You need an adequate intake of vitamins and minerals during pregnancy, particularly calcium, iodine, iron, sodium and Omega 3 fatty acids.
Fruits and vegetables aren’t just a good source of vitamins and minerals; they’re also high in dietary fibre, which is very important during pregnancy to help reduce constipation. Vegetables are high in vitamins A and C and folate, as well as iron. Fruits, too, contain healthy amounts of vitamins A and C, as well as potassium.
Breads and cereals provide complex carbohydrates, which are long-lasting energy sources. Grains are also a good source of vitamins, minerals and fibre. Choose whole grains when possible.
Foods rich in protein and calcium include meat, chicken, fish, eggs and milk products, such as cheese, yoghurt and, of course, milk. Eat moderate amounts of these foods.
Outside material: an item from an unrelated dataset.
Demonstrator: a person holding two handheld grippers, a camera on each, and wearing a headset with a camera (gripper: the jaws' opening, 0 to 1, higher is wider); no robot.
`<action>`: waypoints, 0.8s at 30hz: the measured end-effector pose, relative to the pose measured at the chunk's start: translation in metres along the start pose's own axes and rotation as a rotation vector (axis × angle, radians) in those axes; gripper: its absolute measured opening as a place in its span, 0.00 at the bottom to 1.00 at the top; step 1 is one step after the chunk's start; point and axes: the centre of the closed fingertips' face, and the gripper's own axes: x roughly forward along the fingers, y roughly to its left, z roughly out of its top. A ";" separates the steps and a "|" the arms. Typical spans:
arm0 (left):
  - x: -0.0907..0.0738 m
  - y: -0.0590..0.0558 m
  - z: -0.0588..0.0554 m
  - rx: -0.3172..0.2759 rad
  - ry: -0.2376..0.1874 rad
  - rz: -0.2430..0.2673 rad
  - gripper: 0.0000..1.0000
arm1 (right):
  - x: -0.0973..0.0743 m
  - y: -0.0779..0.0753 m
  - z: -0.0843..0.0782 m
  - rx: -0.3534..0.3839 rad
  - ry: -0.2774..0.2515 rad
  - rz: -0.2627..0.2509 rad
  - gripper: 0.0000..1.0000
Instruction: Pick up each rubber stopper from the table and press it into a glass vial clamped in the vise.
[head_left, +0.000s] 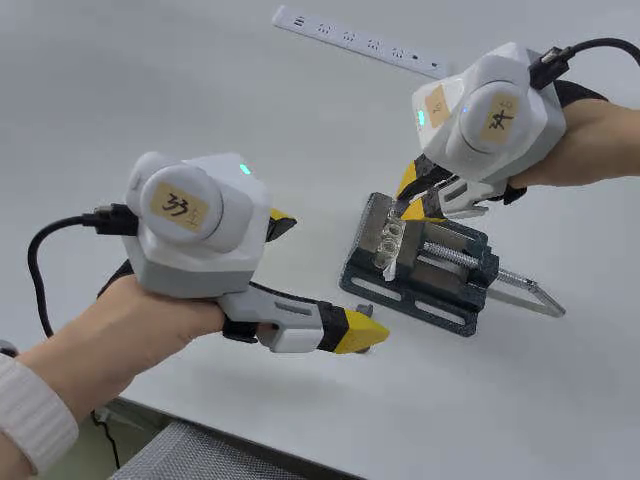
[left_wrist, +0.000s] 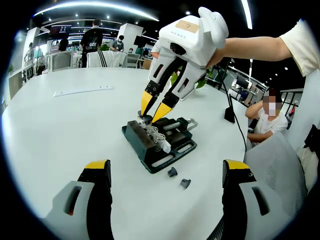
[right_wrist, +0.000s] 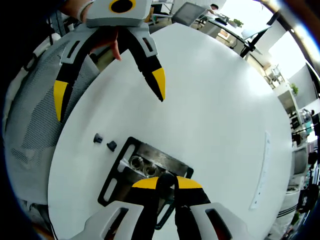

Cut back on fats, oils and sugar. Foods containing these yummy but less nutritional substances include chocolate, lollies, many desserts, butter, mayonnaise and salad dressings. Look for low-fat varieties of these foods in your supermarket, but remember that even though they may be lower in fat, they often still contain lots of sugar.
If you’ve a moderate exercise routine, continue on. If you’ve been pretty sedentary, don’t suddenly plunge into a strenuous program — ease in slowly.
Forms of exercise that are usually safe to continue through pregnancy include pregnancy, low-impact or water aerobics, cycling, swimming and yoga. Avoid exercising flat on your back for long periods of time — doing so may reduce blood flow to your heart — and listen to your body. Modify your program according to what you can reasonably tolerate.
Try not to overheat or become dehydrated while exercising during pregnancy and, if you feel fatigued, dizzy, faint or nauseous, stop. If you experience contractions, vaginal bleeding or any significant pain, also stop exercising immediately and call your doctor or midwife.